Nove, nove quilos a perder. Ela precisava emagrecer. Ansiava pela atividade física livre, longe da poluição do ar, da poluição sonora e visual das academias de ginástica. Que graça tinha? Queria mais… Queria o ar puro, o cheiro da terra molhada e das flores da estação. Queria o som dos pássaros e do cascalho sob seus pés. Queria o arar da terra, a colheita, o trabalho braçal, exaustivo e gratificante que só os lavradores conhecem. Mas não estava lá e, de alguma outra forma, tinha nove quilos para perder.
Sentiu o peso de seu corpo na cama e percebeu que eram nove quilos de preocupação, nove quilos de planejamentos frustrados, nove quilos de angústias (des)necessárias. Não havia nada a fazer a não ser a pior das dietas. Não havia nada a fazer a não ser perder os nove quilos adquiridos com risadas, taças de vinhos, as melhores companhias e a boa mesa. Não havia saída a não ser recusar bons momentos em prol daqueles nove quilos que sobravam.

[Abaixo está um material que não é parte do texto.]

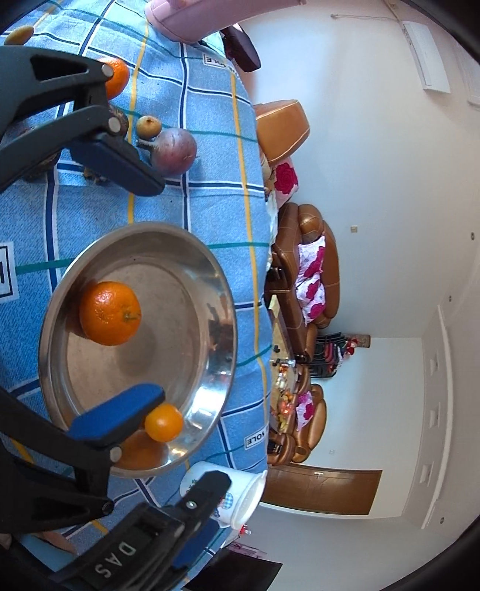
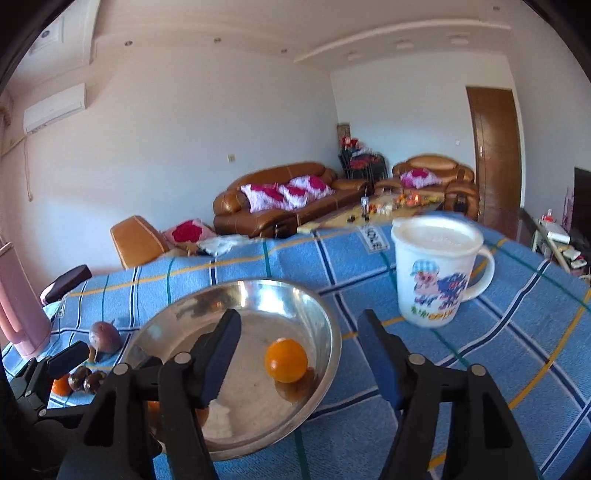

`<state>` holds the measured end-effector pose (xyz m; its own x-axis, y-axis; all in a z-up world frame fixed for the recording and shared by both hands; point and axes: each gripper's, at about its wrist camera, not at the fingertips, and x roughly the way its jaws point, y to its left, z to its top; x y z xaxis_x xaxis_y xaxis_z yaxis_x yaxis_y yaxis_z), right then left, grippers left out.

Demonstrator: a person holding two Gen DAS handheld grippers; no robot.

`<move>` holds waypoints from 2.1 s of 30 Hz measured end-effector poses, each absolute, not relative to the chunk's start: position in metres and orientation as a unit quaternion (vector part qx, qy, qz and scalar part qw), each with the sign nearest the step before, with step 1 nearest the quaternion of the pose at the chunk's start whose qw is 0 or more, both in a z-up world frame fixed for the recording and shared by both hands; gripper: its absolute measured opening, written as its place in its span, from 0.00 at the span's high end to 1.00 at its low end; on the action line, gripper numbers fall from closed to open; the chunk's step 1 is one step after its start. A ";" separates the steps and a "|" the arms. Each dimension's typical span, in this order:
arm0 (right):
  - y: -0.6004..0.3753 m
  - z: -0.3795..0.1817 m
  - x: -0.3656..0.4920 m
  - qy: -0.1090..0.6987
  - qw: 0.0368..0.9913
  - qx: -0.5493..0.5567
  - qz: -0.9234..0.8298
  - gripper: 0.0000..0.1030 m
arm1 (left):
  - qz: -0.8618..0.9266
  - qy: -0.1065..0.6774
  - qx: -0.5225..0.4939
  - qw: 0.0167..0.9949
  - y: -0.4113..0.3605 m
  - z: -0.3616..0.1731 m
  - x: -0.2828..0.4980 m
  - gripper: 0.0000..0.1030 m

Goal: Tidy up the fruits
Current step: 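Withdraw both open tools from the plate toward the remaining fruit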

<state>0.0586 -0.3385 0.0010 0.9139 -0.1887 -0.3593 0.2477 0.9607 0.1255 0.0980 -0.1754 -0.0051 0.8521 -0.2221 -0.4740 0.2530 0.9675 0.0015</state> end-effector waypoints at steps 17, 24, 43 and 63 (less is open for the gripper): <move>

Amanhã, ou melhor, hoje mesmo ela começaria! Já podia se ver correndo na esteira, sentindo o suor no rosto, e vendo os quilos perdidos na balança. Menos um, dois, três… nove. Nove quilos perdidos! A determinação trazia o sono de volta. Um bocejo apareceu ao imaginar um delicioso prato de salada. Deu-se conta de que já era quase manhã, mas a academia ainda não abrira. Virou para o lado, aninhou-se ao marido que dormia profundamente e se conformou:
— Nove quilos. Na segunda-feira eu começo.